What is the shape of our universe?

Space, as we know today, is generally thought of as a never-ending stretch of three dimensions extending towards infinity. This assumption is based on the fact that till date, we haven’t discovered any “end” or corner of space. However, several theories not limited to general theory of relativity ( which describes gravity as a curvature of space and time caused due to mass and energy), shakes the very foundation of such statements making us question whether our reality is somewhat more complicated that we were led to believe .

Science has achieved a lot over the past years on both ends of the cosmic scale. At the lowest known end of the scale of existence, lies the quantum world where strange laws govern various aspects of particles inside an atom. On the other end lies numerous galaxies dwarfing the largest stars spread across billions of light years and more! But,what lies beyond the known expanse of the universe? How would the universe containing so many galaxies and stars, look like if we could step out the three dimensional frames?

By understanding smaller parts of a system, we could infer a lot about it.Take the example of how earth’s shape was finally understood after decades of debate and controversies.

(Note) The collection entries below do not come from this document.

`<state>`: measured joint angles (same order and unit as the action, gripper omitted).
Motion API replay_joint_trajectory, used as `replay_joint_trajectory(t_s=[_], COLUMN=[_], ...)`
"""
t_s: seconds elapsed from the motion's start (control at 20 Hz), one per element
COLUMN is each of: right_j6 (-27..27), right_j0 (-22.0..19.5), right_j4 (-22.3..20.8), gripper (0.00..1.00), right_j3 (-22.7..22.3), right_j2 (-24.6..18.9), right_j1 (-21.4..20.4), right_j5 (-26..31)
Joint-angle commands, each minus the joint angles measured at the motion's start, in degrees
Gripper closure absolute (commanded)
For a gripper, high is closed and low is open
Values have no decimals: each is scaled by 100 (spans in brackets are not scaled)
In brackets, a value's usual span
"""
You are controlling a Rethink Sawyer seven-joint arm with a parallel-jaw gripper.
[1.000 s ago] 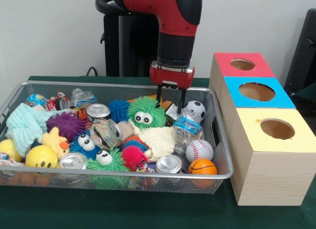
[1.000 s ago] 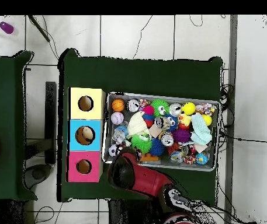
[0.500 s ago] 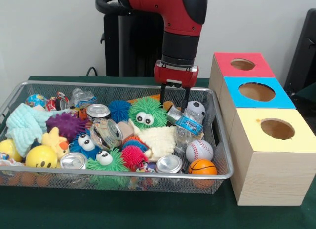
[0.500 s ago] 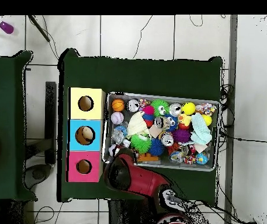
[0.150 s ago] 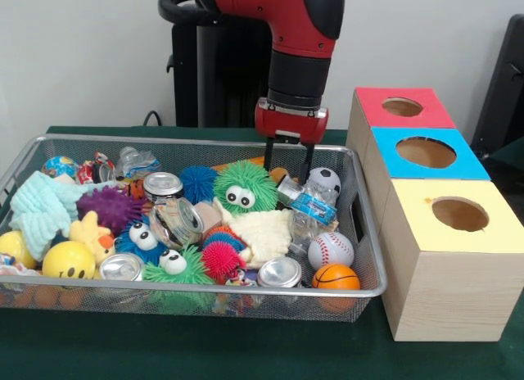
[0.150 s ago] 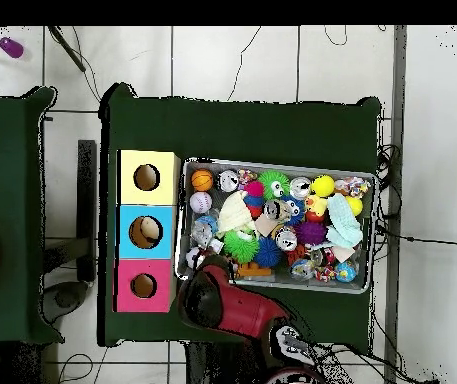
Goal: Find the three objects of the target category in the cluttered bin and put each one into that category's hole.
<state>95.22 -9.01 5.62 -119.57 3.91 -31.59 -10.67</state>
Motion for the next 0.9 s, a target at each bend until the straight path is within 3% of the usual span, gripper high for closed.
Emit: replay_joint_trajectory(t_s=[0.05, 0.5, 0.9], right_j6=[1024, 1121, 1226], right_j0=[92, 497, 624], right_j4=[480, 807, 955], gripper=[0, 0, 0], right_j3=[438, 688, 860], right_j2=[23, 363, 399], right_j1=[-113, -290, -234], right_j5=[868, 1794, 1682])
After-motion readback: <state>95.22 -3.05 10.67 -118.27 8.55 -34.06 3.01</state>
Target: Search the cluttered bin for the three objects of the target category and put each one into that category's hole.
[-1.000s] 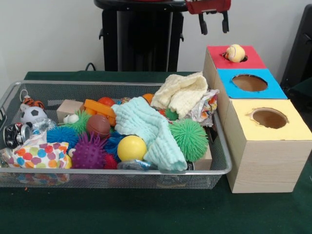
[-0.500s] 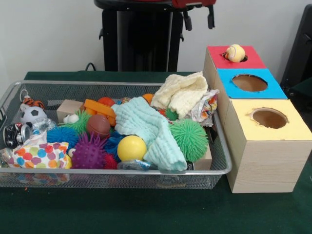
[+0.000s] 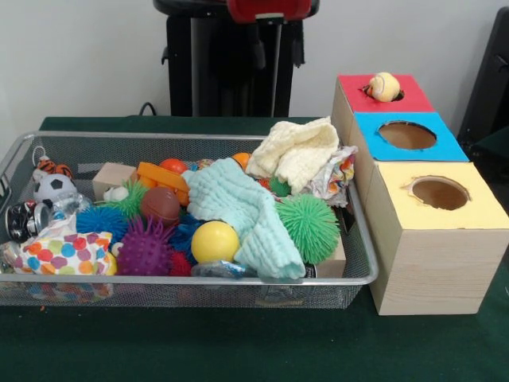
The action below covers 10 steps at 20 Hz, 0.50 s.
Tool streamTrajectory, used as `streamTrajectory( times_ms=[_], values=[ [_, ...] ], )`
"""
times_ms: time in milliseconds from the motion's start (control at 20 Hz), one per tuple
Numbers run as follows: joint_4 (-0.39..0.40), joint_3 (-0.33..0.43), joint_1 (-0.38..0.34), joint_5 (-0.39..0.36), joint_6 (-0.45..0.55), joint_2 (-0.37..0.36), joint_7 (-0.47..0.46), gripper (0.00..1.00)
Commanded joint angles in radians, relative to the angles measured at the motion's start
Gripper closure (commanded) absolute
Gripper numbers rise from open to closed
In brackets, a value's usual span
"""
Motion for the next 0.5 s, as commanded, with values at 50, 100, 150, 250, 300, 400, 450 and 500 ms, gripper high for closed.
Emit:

It is a well known fact that Portuguese explorer Ferdinand Magellan circumnavigated the globe for the first time, empirically discrediting the flat earth theory. Yet, the fact that our earth is spherical, was proposed(and perhaps understood) long before Magellan’s time(almost 2000 years ago) by observing the curved path traced by the sun from sunrise to sunset. In fact, this observation was consistent all year round, except of course the length of path which varied according to the season. During summer, it took a longer path than in winter. In essence, although we weren’t technologically equipped to take picture perfect satellite images of our planet, many a scientist and explorers could sense that the visible part of earth;s surface was in fact, a part of some curve.

The above image shows the paths traced by the sun throughout a year. The steepest arc is that of summer solstice, while the lowest one is of winter solstice.



In discussing the events that led to discovery of our planet’s shape, we can infer that it gets increasingly difficult for our brains to comprehend the nature of things that are way larger than us. When compared to the milky way, our earth is practically invisible. To understand the nature of things way beyond the three axes is to stretch our brains to incredible proportions. Lucky for us, we aren’t the first to ask such question and while, we can’t state with certainty, scientists managed to come up with some pretty decent theories that is sure to give us some food for thought even if it doesn’t convince us completely.


One of the most important theories of science – general relativity has helped us explain a lot of things, which wasn’t possible previously. One of the many consequence of this theory is our understanding of gravity, previously thought of as nothing more than an invisible entity binding two celestial bodies in space. Relativity considers gravity as a curvature of space-time, which not only simplified our understanding of it, but also revealed the close link between space and time. (While they cannot be interchangeably used, time when considered as fourth dimension speaks volumes of the fabric of reality we exist in.)

Ever since the Big Bang, our universe has been expanding and celestial bodies seem to be moving away from one another. An important factor that determines whether or not our universe will expand, stop or even reverse, is known as the critical density. Without going much into the details, let’s just say – it is the density at which expansion will cease.  The definitive nature of critical density  gives rise to three possible cases, one of which is  the shape of our universe.

Three possible shapes of our universe

Case I :

Ωo > 1 implies that the actual density is greater than the critical density. In this case, our universe would be a perfect sphere and the expanding universe would eventually collapse into itself (opposite of Big Bang) and is known as the “Big Crunch”.

Case II:

Ωo < 1 implies that the actual density is lower than the critical density. In this case, our universe would be a hyperbolic and it wont contain enough mass to stop the expansion.

Case III:

Ωo = 1 implies that the actual density is equal the critical density, in which case our universe is flat and infinite, as it was thought of, previously.



Our universe is ever expanding. There exists corners of space so far away from our home planet, that not even light with it’s incredible speed, has managed to reach the lenses of camera despite having started its journey billions of years ago. Distances this large is incomprehensible and way beyond the capabilities of even the best pieces of technology available. As of now, we can merely speculate and come up with theoretical methods that can be adopted to draw conclusions regarding the universe at such a large scale. Thus, we are in several senses of the phrase, “light years” away from understanding it.